Directed by Chris Buck and Fawn Veerasunthorn, Wish follows a young girl named Asha who wishes on a star and gets a more direct answer than she bargained for when a trouble-making star comes down from the sky to join her.

Ridley Scott’s Napoleon is tracking with older and younger guys, of course, and its five-day opening is in the range of the helmer’s 2021 Thanksgiving launch, House of Gucci, which did $22M, and Prime Video’s Ben Affleck-directed Air, which minted $20.2M in a five-day Easter launch this year.

RELATED: ‘Napoleon’ Trailer: First Look At Joaquin Phoenix In Ridley Scott’s Historical Epic 

Napoleon reps Apple’s second mega-wide theatrical release on a long window after Martin Scorsese’s Killers of the Flower Moon, which Paramount distributed. That pic opened to a solid $23.2M in the middle of an actors strike where performers aren’t permitted to promote struck work. Napoleon, which begins media previews Wednesday, stars Oscar winner Joaquin Phoenix in the title role and has a 2 hour, 38 minute running time — significantly shorter than Martin Scorsese’s Killers of the Flower Moon at 3½ hours. Deadline first told you about Apple financing the $130M epic back in January 2021.

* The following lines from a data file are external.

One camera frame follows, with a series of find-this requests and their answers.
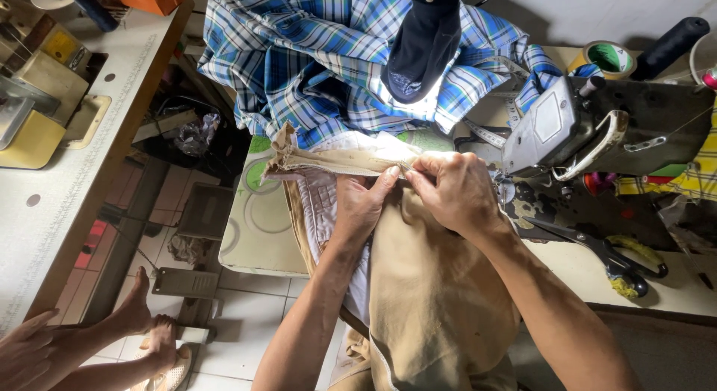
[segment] hand
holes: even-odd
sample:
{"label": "hand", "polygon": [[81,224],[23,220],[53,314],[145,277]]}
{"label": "hand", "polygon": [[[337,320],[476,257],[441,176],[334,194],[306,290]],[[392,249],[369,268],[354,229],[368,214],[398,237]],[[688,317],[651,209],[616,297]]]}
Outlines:
{"label": "hand", "polygon": [[49,369],[52,332],[47,322],[58,312],[46,311],[0,339],[0,390],[20,390]]}
{"label": "hand", "polygon": [[[464,238],[490,235],[510,227],[497,205],[493,180],[483,159],[473,153],[427,151],[413,163],[406,178],[433,217]],[[426,176],[434,176],[433,184]]]}
{"label": "hand", "polygon": [[396,185],[399,168],[390,167],[370,186],[365,176],[336,176],[334,236],[363,244],[381,216],[386,195]]}

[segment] foot
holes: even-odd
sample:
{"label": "foot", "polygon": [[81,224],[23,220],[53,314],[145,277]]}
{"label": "foot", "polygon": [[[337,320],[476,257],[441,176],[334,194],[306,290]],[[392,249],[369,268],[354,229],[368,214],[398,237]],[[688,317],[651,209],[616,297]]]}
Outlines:
{"label": "foot", "polygon": [[157,372],[167,372],[176,360],[176,331],[174,319],[161,314],[154,317],[149,331],[149,353],[147,358],[157,363]]}
{"label": "foot", "polygon": [[149,291],[149,278],[144,267],[139,267],[135,276],[135,284],[130,294],[120,305],[120,308],[112,313],[128,335],[132,333],[143,333],[152,325],[152,314],[147,308],[147,291]]}

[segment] treadle
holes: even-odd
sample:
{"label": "treadle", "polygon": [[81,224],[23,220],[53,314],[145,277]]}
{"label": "treadle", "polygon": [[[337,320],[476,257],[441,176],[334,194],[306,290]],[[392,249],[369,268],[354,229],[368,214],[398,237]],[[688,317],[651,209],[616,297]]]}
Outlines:
{"label": "treadle", "polygon": [[160,267],[152,294],[213,299],[220,282],[217,273]]}

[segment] blue plaid fabric
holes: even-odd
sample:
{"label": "blue plaid fabric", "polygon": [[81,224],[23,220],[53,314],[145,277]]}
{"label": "blue plaid fabric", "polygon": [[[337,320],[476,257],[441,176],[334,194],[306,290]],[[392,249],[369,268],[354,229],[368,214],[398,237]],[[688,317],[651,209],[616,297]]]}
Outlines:
{"label": "blue plaid fabric", "polygon": [[521,93],[528,106],[540,86],[549,87],[560,75],[547,56],[539,56],[539,47],[526,51],[528,36],[521,29],[461,4],[460,46],[443,78],[422,101],[396,102],[381,82],[381,67],[410,5],[407,0],[209,0],[207,47],[198,70],[237,91],[240,127],[273,138],[289,122],[300,148],[346,130],[400,133],[435,121],[448,131],[510,77],[497,62],[482,62],[489,56],[517,63],[527,61],[524,55],[537,56],[528,62],[535,81]]}

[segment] roll of tape
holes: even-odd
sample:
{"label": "roll of tape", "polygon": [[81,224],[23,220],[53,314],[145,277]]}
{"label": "roll of tape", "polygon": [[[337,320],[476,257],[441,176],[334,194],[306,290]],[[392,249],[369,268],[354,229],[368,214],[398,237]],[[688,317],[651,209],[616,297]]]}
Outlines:
{"label": "roll of tape", "polygon": [[634,57],[622,45],[611,41],[593,41],[580,51],[567,72],[589,63],[597,65],[605,78],[610,80],[627,78],[637,67]]}

“Napoleon is a man I’ve always been fascinated by,” Scott told Deadline. “He came out of nowhere to rule everything — but all the while he was waging a romantic war with his adulterous wife Josephine. He conquered the world to try to win her love, and when he couldn’t, he conquered it to destroy her, and destroyed himself in the process.”

Opening the weekend before Thanksgiving is Lionsgate’s prequel The Hunger Games: Ballad of Songbirds & Snakes, which is forecasted at a $50M+ three-day.